Supplied data.
----------------
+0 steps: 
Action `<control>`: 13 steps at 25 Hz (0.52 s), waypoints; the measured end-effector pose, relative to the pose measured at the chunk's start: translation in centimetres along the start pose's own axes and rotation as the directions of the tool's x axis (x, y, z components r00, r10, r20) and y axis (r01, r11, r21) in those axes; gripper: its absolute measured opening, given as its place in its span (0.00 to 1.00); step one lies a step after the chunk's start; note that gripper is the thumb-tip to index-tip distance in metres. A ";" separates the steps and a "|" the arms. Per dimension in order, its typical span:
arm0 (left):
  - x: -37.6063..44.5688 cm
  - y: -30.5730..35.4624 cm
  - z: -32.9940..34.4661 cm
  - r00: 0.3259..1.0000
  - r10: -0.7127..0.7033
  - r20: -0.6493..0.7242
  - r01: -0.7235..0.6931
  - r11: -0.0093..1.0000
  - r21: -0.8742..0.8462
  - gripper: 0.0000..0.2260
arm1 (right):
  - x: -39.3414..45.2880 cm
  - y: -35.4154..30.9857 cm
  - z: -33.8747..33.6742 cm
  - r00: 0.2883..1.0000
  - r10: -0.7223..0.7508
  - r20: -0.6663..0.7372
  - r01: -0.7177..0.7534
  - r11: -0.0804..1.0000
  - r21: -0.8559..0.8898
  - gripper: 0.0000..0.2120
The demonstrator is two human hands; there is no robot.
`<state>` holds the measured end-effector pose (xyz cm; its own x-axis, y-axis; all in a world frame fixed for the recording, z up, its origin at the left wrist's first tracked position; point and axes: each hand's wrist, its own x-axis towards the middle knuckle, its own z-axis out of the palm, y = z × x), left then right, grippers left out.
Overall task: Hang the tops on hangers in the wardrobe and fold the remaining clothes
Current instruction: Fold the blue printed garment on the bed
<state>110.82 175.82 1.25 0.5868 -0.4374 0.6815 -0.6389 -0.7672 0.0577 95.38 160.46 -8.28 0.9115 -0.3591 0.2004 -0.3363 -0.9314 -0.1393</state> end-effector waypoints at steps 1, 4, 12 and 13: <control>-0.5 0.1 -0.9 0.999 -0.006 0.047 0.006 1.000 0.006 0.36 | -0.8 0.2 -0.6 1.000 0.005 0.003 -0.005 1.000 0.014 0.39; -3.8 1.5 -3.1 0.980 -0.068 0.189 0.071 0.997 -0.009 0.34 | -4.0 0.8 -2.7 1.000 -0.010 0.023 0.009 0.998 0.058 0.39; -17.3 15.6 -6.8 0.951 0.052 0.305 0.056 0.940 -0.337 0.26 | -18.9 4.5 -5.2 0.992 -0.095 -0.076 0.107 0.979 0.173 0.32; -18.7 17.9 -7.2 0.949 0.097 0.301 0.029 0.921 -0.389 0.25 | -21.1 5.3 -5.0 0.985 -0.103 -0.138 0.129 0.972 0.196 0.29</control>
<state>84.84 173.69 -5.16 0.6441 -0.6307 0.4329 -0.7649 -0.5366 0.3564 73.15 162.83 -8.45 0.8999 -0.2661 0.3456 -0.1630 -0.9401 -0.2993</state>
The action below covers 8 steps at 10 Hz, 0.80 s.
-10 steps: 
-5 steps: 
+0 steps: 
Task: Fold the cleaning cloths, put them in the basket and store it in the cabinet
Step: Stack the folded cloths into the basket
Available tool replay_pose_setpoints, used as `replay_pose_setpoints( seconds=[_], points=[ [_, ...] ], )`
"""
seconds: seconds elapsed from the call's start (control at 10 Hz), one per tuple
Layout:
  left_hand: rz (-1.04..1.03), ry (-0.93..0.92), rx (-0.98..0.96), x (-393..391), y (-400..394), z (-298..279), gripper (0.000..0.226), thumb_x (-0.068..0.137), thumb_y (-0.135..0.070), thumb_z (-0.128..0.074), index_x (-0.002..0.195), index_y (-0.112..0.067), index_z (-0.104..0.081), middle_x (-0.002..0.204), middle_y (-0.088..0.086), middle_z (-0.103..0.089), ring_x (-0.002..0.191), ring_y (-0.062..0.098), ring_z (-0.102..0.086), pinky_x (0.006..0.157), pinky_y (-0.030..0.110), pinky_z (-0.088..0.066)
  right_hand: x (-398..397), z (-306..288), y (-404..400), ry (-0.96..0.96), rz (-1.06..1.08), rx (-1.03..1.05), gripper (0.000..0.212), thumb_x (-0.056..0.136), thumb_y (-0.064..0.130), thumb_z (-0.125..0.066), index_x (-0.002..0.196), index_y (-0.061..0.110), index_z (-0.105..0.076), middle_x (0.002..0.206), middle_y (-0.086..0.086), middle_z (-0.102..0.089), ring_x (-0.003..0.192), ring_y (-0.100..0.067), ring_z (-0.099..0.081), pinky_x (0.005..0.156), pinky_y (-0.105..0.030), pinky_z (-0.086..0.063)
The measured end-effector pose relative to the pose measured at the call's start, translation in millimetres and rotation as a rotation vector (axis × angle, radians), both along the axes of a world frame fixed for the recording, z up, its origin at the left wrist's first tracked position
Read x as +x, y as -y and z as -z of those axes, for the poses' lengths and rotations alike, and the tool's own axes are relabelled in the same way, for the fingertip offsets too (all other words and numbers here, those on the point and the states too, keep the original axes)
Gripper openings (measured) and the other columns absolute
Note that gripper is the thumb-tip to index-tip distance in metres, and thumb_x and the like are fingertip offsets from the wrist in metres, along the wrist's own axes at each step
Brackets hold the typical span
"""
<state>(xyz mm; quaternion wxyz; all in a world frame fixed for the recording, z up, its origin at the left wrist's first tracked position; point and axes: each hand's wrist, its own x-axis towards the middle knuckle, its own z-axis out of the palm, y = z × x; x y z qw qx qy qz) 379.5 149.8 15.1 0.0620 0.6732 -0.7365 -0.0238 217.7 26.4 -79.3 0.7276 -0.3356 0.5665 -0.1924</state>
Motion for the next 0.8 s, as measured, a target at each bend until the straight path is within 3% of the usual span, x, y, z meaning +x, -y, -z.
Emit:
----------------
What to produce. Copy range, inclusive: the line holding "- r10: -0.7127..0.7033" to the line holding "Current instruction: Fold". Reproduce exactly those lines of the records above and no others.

Task output.
  - r10: -0.7127..0.7033
  - r20: -0.6493..0.7242
  - r01: -0.7235..0.6931
  - r11: -0.0093..1.0000
  - r21: -0.8742..0.8462
  - gripper: 0.0000..0.2260
arm1 (right):
  - x: -39.3414..45.2880 cm
  - y: -35.4154..30.9857 cm
  - z: -33.8747..33.6742 cm
  - r00: 0.2883..1.0000
  - r10: -0.7223..0.7508
  - r20: -0.6663..0.7372
  - r01: -0.7177..0.7534
  - r11: -0.0804..1.0000
  - r21: -0.8559..0.8898
  - gripper: 0.0000..0.2120
The demonstrator is two human hands; there is no robot.
`<state>` holds the measured end-effector pose (xyz cm; its own x-axis, y-axis; all in a world frame fixed for the recording, z up, its origin at the left wrist's first tracked position; point and axes: each hand's wrist, its own x-axis towards the middle knuckle, its own z-axis out of the palm, y = z × x), left then right, grippers left out.
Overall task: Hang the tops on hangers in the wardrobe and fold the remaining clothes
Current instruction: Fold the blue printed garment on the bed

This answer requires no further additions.